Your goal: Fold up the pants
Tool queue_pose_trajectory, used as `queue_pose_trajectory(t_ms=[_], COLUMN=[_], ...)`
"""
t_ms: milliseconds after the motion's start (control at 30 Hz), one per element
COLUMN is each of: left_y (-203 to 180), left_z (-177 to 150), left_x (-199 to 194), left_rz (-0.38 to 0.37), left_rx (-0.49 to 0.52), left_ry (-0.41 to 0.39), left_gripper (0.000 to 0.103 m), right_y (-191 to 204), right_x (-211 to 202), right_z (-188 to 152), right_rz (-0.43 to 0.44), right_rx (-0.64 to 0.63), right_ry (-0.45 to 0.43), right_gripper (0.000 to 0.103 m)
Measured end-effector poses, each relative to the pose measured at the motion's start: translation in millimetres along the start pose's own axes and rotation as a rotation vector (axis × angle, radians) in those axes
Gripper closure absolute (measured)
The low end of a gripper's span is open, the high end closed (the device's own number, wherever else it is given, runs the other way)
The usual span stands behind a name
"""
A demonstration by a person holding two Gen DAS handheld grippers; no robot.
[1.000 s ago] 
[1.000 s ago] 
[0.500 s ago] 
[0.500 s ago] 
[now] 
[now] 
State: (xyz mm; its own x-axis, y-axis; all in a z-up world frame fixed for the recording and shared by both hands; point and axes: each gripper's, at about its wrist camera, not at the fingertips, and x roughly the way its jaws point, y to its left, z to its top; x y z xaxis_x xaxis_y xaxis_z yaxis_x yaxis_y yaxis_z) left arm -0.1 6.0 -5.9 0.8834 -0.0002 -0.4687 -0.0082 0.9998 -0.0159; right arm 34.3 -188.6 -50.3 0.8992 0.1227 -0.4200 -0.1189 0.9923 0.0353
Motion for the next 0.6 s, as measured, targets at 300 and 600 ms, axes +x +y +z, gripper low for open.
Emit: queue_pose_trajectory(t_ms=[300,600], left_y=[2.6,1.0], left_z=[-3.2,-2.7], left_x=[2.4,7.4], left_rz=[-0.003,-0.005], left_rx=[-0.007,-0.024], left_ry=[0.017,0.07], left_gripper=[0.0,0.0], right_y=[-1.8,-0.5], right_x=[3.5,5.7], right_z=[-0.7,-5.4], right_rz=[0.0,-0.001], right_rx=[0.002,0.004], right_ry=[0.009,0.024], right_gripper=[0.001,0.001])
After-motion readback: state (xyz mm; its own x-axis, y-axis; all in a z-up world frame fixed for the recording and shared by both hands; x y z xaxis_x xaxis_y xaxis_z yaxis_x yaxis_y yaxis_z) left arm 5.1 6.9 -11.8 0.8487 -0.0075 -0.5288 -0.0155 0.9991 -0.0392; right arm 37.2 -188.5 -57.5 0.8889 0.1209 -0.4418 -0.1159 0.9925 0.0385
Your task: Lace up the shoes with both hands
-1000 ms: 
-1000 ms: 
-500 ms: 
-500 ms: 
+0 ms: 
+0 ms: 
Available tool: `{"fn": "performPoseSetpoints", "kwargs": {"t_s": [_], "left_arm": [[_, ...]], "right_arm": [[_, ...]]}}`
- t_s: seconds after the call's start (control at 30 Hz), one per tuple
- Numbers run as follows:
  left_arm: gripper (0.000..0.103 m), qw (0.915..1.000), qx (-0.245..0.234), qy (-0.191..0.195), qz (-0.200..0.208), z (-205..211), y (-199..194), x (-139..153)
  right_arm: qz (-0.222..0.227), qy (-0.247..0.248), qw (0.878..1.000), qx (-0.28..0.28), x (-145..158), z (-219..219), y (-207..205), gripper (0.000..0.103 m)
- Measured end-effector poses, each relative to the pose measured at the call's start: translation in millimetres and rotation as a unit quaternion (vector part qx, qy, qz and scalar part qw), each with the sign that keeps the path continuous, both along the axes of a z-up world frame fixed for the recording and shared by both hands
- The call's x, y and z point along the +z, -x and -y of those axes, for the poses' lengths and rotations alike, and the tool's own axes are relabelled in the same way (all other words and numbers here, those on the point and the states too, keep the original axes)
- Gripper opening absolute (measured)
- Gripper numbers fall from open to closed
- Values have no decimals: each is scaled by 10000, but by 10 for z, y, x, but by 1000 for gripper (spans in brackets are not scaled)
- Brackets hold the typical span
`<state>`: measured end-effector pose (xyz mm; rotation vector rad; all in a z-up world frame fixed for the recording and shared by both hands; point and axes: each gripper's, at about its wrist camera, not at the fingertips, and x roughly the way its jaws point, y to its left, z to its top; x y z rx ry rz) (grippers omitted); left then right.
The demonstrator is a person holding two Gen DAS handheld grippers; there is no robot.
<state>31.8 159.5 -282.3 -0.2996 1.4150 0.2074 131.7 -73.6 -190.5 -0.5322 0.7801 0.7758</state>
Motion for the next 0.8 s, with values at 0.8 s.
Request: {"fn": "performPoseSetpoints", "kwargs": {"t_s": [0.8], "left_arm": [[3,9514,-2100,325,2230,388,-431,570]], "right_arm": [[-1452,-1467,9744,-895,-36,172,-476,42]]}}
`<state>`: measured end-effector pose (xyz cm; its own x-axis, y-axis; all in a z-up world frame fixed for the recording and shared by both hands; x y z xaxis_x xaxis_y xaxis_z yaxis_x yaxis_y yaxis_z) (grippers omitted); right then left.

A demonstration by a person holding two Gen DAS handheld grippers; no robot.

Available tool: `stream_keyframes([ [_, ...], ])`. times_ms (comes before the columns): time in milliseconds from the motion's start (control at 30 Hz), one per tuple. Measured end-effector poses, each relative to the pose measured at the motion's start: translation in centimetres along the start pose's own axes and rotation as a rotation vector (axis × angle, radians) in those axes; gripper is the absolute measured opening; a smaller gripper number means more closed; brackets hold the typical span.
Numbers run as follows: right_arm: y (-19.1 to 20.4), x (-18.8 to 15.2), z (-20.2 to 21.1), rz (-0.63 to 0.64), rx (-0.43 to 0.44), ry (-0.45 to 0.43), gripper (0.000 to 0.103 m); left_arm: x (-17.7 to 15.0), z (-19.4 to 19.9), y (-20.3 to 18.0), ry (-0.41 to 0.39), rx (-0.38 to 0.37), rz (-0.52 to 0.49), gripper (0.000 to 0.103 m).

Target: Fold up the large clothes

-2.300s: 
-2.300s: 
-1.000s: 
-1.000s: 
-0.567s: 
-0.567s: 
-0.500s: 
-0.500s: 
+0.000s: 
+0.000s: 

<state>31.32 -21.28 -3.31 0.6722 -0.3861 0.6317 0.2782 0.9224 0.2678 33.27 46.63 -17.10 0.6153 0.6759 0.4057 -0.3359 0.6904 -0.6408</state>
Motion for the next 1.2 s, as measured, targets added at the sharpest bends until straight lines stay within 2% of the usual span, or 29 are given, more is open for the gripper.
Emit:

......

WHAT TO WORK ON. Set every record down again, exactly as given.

ANSWER BELOW.
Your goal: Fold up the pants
Tool queue_pose_trajectory, used as `queue_pose_trajectory(t_ms=[_], COLUMN=[_], ...)`
"""
t_ms: milliseconds after the motion's start (control at 30 Hz), one per element
COLUMN is each of: left_y (-203 to 180), left_z (-177 to 150), left_x (-199 to 194), left_rz (-0.38 to 0.37), left_rx (-0.49 to 0.52), left_ry (-0.41 to 0.39), left_gripper (0.000 to 0.103 m), right_y (-191 to 204), right_x (-211 to 202), right_z (-188 to 152), right_rz (-0.43 to 0.44), right_rx (-0.64 to 0.63), right_ry (-0.45 to 0.43), right_gripper (0.000 to 0.103 m)
Measured end-effector poses, each relative to the pose measured at the motion's start: translation in millimetres along the start pose's own axes and rotation as a rotation vector (axis × angle, radians) in those axes
Gripper closure absolute (measured)
The low end of a gripper's span is open, the high end closed (the device's own number, wherever else it is given, runs the other way)
The usual span stands behind a name
"""
A demonstration by a person holding two Gen DAS handheld grippers; no robot.
[1.000 s ago] 
[1.000 s ago] 
[0.500 s ago] 
[0.500 s ago] 
[now] 
[now] 
State: (xyz mm; its own x-axis, y-axis; all in a z-up world frame fixed for the recording and shared by both hands; point and axes: each gripper's, at about its wrist camera, not at the fingertips, and x roughly the way its jaws point, y to its left, z to its top; x y z xaxis_x xaxis_y xaxis_z yaxis_x yaxis_y yaxis_z) left arm -0.1 6.0 -5.9 0.8834 -0.0002 -0.4687 -0.0082 0.9998 -0.0159; right arm 34.3 -188.6 -50.3 0.8992 0.1227 -0.4200 -0.1189 0.9923 0.0353
Motion for the next 0.6 s, as measured, targets at 300 and 600 ms, axes +x +y +z, gripper low for open.
Emit: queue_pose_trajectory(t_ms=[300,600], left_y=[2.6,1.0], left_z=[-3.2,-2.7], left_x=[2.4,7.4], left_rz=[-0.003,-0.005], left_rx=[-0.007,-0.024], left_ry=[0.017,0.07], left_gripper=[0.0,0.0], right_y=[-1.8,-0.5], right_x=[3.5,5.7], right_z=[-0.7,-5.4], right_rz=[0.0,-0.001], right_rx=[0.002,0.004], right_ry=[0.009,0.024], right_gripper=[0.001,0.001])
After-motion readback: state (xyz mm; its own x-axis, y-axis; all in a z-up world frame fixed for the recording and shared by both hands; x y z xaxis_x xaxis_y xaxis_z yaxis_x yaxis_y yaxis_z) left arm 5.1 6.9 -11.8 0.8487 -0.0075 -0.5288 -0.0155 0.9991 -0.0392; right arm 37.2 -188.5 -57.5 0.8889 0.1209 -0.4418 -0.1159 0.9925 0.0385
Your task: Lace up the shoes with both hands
-1000 ms: 
-1000 ms: 
-500 ms: 
-500 ms: 
+0 ms: 
+0 ms: 
Available tool: `{"fn": "performPoseSetpoints", "kwargs": {"t_s": [_], "left_arm": [[_, ...]], "right_arm": [[_, ...]]}}`
- t_s: seconds after the call's start (control at 30 Hz), one per tuple
- Numbers run as follows:
  left_arm: gripper (0.000..0.103 m), qw (0.915..1.000), qx (-0.245..0.234), qy (-0.191..0.195), qz (-0.200..0.208), z (-205..211), y (-199..194), x (-139..153)
  right_arm: qz (-0.222..0.227), qy (-0.247..0.248), qw (0.878..1.000), qx (-0.28..0.28), x (-145..158), z (-219..219), y (-207..205), gripper (0.000..0.103 m)
- Measured end-effector poses, each relative to the pose measured at the call's start: translation in millimetres and rotation as a unit quaternion (vector part qx, qy, qz and scalar part qw), each with the sign that keeps the path continuous, both along the axes of a z-up world frame fixed for the recording and shared by both hands
- The call's x, y and z point along the +z, -x and -y of those axes, for the poses' lengths and rotations alike, and the tool's own axes are relabelled in the same way (all other words and numbers here, those on the point and the states too, keep the original axes)
- Gripper opening absolute (measured)
- Gripper numbers fall from open to closed
- Values have no decimals: each is scaled by 10000, but by 10 for z, y, x, but by 1000 for gripper (spans in brackets are not scaled)
- Brackets hold the typical span
`<state>`: measured end-effector pose (xyz mm; rotation vector rad; all in a z-up world frame fixed for the recording and shared by both hands; point and axes: each gripper's, at about its wrist camera, not at the fingertips, and x roughly the way its jaws point, y to its left, z to its top; x y z rx ry rz) (grippers omitted); left then right.
The demonstrator is a person holding two Gen DAS handheld grippers; there is no robot.
<state>31.8 159.5 -282.3 -0.2996 1.4150 0.2074 131.7 -73.6 -190.5 -0.5322 0.7801 0.7758</state>
Motion for the next 0.8 s, with values at 0.8 s.
Request: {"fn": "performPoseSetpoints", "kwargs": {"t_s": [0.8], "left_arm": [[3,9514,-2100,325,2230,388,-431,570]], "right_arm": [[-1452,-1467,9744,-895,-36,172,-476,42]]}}
`<state>`: measured end-effector pose (xyz cm; its own x-axis, y-axis; all in a z-up world frame fixed for the recording and shared by both hands; x y z xaxis_x xaxis_y xaxis_z yaxis_x yaxis_y yaxis_z) (grippers omitted); right then left.

A demonstration by a person holding two Gen DAS handheld grippers; no robot.

Available tool: `stream_keyframes([ [_, ...], ])`. times_ms (comes before the columns): time in milliseconds from the motion's start (control at 30 Hz), one per tuple. Measured end-effector poses, each relative to the pose measured at the motion's start: translation in centimetres along the start pose's own axes and rotation as a rotation vector (axis × angle, radians) in those axes; gripper is the absolute measured opening; a smaller gripper number means more closed; brackets hold the typical span.
Numbers run as follows: right_arm: y (-19.1 to 20.4), x (-18.8 to 15.2), z (-20.2 to 21.1), rz (-0.63 to 0.64), rx (-0.43 to 0.44), ry (-0.45 to 0.43), gripper (0.000 to 0.103 m); left_arm: x (-17.7 to 15.0), z (-19.4 to 19.9), y (-20.3 to 18.0), ry (-0.41 to 0.39), rx (-0.38 to 0.37), rz (-0.52 to 0.49), gripper (0.000 to 0.103 m).

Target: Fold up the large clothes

-2.300s: 
-2.300s: 
-1.000s: 
-1.000s: 
-0.567s: 
-0.567s: 
-0.500s: 
-0.500s: 
+0.000s: 
+0.000s: 

<state>31.32 -21.28 -3.31 0.6722 -0.3861 0.6317 0.2782 0.9224 0.2678 33.27 46.63 -17.10 0.6153 0.6759 0.4057 -0.3359 0.6904 -0.6408</state>
Motion for the next 1.2 s, as measured, targets added at the sharpest bends until straight lines stay within 2% of the usual span, or 29 are given, more is open for the gripper.
Emit:

The answer is now complete.